What to produce:
Without the pictures, repeat all of the data exactly as it appears below.

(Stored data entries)
#####

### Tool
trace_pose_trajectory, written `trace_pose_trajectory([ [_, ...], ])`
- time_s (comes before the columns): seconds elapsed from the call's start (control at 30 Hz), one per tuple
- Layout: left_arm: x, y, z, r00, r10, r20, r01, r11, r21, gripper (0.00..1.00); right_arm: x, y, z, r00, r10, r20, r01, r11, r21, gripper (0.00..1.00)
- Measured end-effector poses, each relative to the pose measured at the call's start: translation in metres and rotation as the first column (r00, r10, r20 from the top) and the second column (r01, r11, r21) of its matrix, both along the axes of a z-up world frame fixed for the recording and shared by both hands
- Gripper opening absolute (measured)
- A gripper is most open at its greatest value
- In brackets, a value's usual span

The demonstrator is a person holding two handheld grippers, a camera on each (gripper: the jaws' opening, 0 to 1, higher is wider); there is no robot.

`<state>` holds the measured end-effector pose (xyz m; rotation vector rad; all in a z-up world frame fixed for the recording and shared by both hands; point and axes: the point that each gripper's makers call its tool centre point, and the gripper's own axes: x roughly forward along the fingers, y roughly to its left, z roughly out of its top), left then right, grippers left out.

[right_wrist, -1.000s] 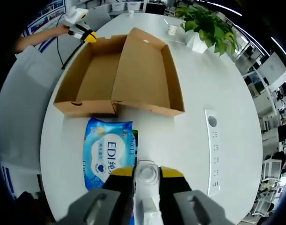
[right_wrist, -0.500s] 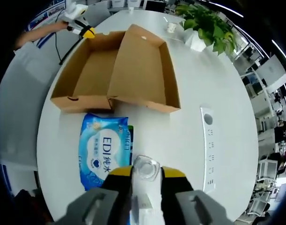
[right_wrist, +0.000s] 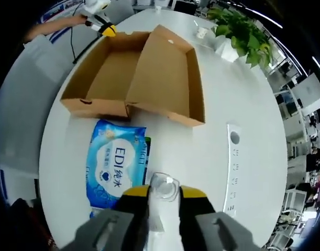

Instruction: Operate the shoe box by opening the lid, removing the specified soft item, and placing it in the target area until the item is outside and the box remains undamaged.

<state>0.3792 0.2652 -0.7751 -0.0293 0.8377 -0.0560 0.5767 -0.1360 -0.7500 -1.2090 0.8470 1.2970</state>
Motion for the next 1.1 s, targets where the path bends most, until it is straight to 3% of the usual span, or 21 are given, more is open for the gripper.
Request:
trace_pose_trajectory([
  [0.3,0.0,0.001,-0.001,1.0,0.003,-0.002,-0.003,1.0,-0.005,0.03,0.002,-0.001,0.001,0.999,0.037,0.02,-0.037,0.999,-0.019,0.22],
  [0.5,0.001,0.002,-0.001,1.0,0.003,-0.002,-0.003,1.0,-0.004,0.02,-0.003,0.004,0.009,0.999,0.039,0.017,-0.04,0.999,0.03,0.28],
  [0.7,0.0,0.001,-0.001,1.0,0.008,-0.002,-0.008,1.0,-0.009,0.02,-0.001,0.016,0.015,0.999,-0.039,0.014,0.038,0.995,0.092,0.35],
  [0.83,0.0,0.001,-0.001,1.0,0.017,-0.008,-0.017,1.0,-0.022,0.02,-0.005,0.034,0.02,0.997,-0.074,-0.016,0.076,0.982,0.172,0.22],
  [0.93,-0.001,0.0,0.0,1.0,0.018,-0.01,-0.018,1.0,-0.024,0.02,-0.001,0.039,0.02,0.995,-0.1,-0.005,0.099,0.979,0.18,0.34],
  [1.1,-0.001,0.001,-0.001,1.0,0.028,-0.012,-0.028,0.999,-0.039,0.02,0.002,0.058,0.021,0.98,-0.195,-0.049,0.201,0.947,0.25,0.33],
])
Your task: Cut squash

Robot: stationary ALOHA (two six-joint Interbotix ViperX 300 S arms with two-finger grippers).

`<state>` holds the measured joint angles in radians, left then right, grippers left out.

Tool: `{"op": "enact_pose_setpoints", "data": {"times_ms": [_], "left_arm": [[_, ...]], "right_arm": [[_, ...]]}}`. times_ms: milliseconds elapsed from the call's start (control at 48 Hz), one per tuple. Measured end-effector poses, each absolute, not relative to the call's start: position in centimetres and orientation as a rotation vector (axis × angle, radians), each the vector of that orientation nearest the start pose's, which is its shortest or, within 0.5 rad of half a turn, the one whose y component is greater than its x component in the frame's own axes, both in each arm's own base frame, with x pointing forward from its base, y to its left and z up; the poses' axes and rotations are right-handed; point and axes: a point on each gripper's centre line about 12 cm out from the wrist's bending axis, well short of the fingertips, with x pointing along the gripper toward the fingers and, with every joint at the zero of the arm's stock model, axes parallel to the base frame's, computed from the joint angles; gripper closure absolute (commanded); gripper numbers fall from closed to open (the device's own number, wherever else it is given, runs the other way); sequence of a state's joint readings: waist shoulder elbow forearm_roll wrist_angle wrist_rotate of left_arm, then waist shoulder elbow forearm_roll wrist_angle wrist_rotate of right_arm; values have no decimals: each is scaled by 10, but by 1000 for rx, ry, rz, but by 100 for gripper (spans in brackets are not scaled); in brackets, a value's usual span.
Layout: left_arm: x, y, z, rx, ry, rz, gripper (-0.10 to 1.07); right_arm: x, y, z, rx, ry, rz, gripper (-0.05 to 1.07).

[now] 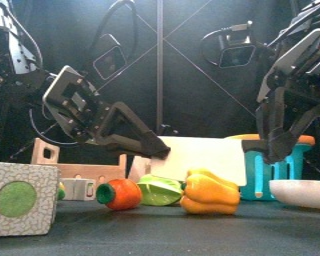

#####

Exercise response:
### Tool
trace_pose_trajectory, written `trace_pose_trajectory([ [_, ...], ])`
- time_s (comes before the columns): seconds elapsed from the call's start (control at 30 Hz), one per tuple
- Layout: left_arm: x, y, z, r00, r10, r20, r01, r11, r21, gripper (0.00..1.00); right_arm: x, y, z, r00, r10, r20, r01, r11, r21, gripper (0.00..1.00)
- Measured end-effector poses, each relative to the pose measured at the call's start: translation in metres and rotation as the first column (r00, r10, r20 from the top) and the second column (r01, r11, r21) of its matrix, both along the axes of a z-up world frame fixed for the recording and shared by both hands
- Gripper opening absolute (measured)
- A gripper is most open at its greatest value
- In brackets, a value's usual span

The demonstrator is a person holding two handheld grippers, a camera on each (gripper: the jaws' opening, 0 to 1, higher is wider); there is no robot.

`<state>` holds the measured end-effector pose (xyz m; rotation vector rad; all in a z-up world frame fixed for the recording and shared by both hands; point and axes: the point that each gripper's makers call its tool centre point, and the gripper's own axes: x roughly forward along the fingers, y roughly to its left, z roughly out of its top), left then right, grippers left out.

[right_wrist, -1.000s] 
[right_wrist, -0.500s] 
[right_wrist, +0.000s] 

Instruction: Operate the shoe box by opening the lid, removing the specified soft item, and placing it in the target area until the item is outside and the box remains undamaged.

<state>0.3792 0.2652 -0.7751 -0.0293 0.8377 -0.0560 0.5767 -0.1360 -0.7500 -1.2090 0.8470 1.2970</state>
Motion for the next 1.1 s, targets where the path bends most, until it is straight to 3% of the usual span, or 21 are given, more is open for the gripper.
Request:
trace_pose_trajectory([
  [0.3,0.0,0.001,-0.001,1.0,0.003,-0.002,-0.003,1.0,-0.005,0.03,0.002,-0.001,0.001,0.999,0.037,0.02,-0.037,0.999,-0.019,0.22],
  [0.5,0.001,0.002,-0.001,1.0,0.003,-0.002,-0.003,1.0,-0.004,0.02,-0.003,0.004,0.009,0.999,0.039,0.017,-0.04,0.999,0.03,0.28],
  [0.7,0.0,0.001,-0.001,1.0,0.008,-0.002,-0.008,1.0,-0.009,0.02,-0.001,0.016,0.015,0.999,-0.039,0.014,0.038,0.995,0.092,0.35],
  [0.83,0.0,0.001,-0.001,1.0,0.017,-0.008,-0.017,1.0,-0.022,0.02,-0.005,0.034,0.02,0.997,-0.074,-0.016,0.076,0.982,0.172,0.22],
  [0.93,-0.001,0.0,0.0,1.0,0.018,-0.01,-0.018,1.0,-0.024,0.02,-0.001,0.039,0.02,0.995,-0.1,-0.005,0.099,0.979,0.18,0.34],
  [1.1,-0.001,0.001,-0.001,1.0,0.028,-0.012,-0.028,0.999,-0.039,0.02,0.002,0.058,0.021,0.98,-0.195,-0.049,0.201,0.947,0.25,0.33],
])
Your task: Cut squash

Robot: stationary ALOHA (two six-joint Interbotix ViperX 300 S arms with two-finger grippers).

`<state>` holds the measured joint angles in radians, left then right, grippers left out.

Tool: `{"op": "enact_pose_setpoints", "data": {"times_ms": [_], "left_arm": [[_, ...]], "right_arm": [[_, ...]]}}`. times_ms: milliseconds elapsed from the call's start (control at 48 Hz), one per tuple. Measured end-effector poses, each absolute, not relative to the call's start: position in centimetres and orientation as a rotation vector (axis × angle, radians), each the vector of that orientation nearest the start pose's, which is its shortest or, within 0.5 rad of half a turn, the one whose y component is greater than its x component in the frame's own axes, both in each arm's own base frame, with x pointing forward from its base, y to its left and z up; the poses' axes and rotations are right-handed; point and axes: a point on each gripper's centre line about 12 cm out from the wrist's bending axis, well short of the fingertips, with x pointing along the gripper toward the fingers and, with every joint at the zero of the arm's stock model, axes parallel to the base frame's, computed from the joint angles; gripper closure absolute (commanded); gripper numbers fall from closed to open (the device's own number, wherever else it is given, runs the other way); sequence of a state's joint readings: waist shoulder elbow forearm_roll wrist_angle wrist_rotate of left_arm, then waist shoulder elbow forearm_roll wrist_angle wrist_rotate of right_arm; values have no decimals: each is scaled by 10, but by 1000 for rx, ry, rz, but by 100 for gripper (spans in brackets are not scaled); in brackets, a value's usual span.
Layout: left_arm: x, y, z, rx, ry, rz, gripper (-0.10 to 1.07); right_arm: x, y, z, rx, ry, rz, gripper (-0.05 to 1.07).

[now] 

Apart from this answer, nothing more is required.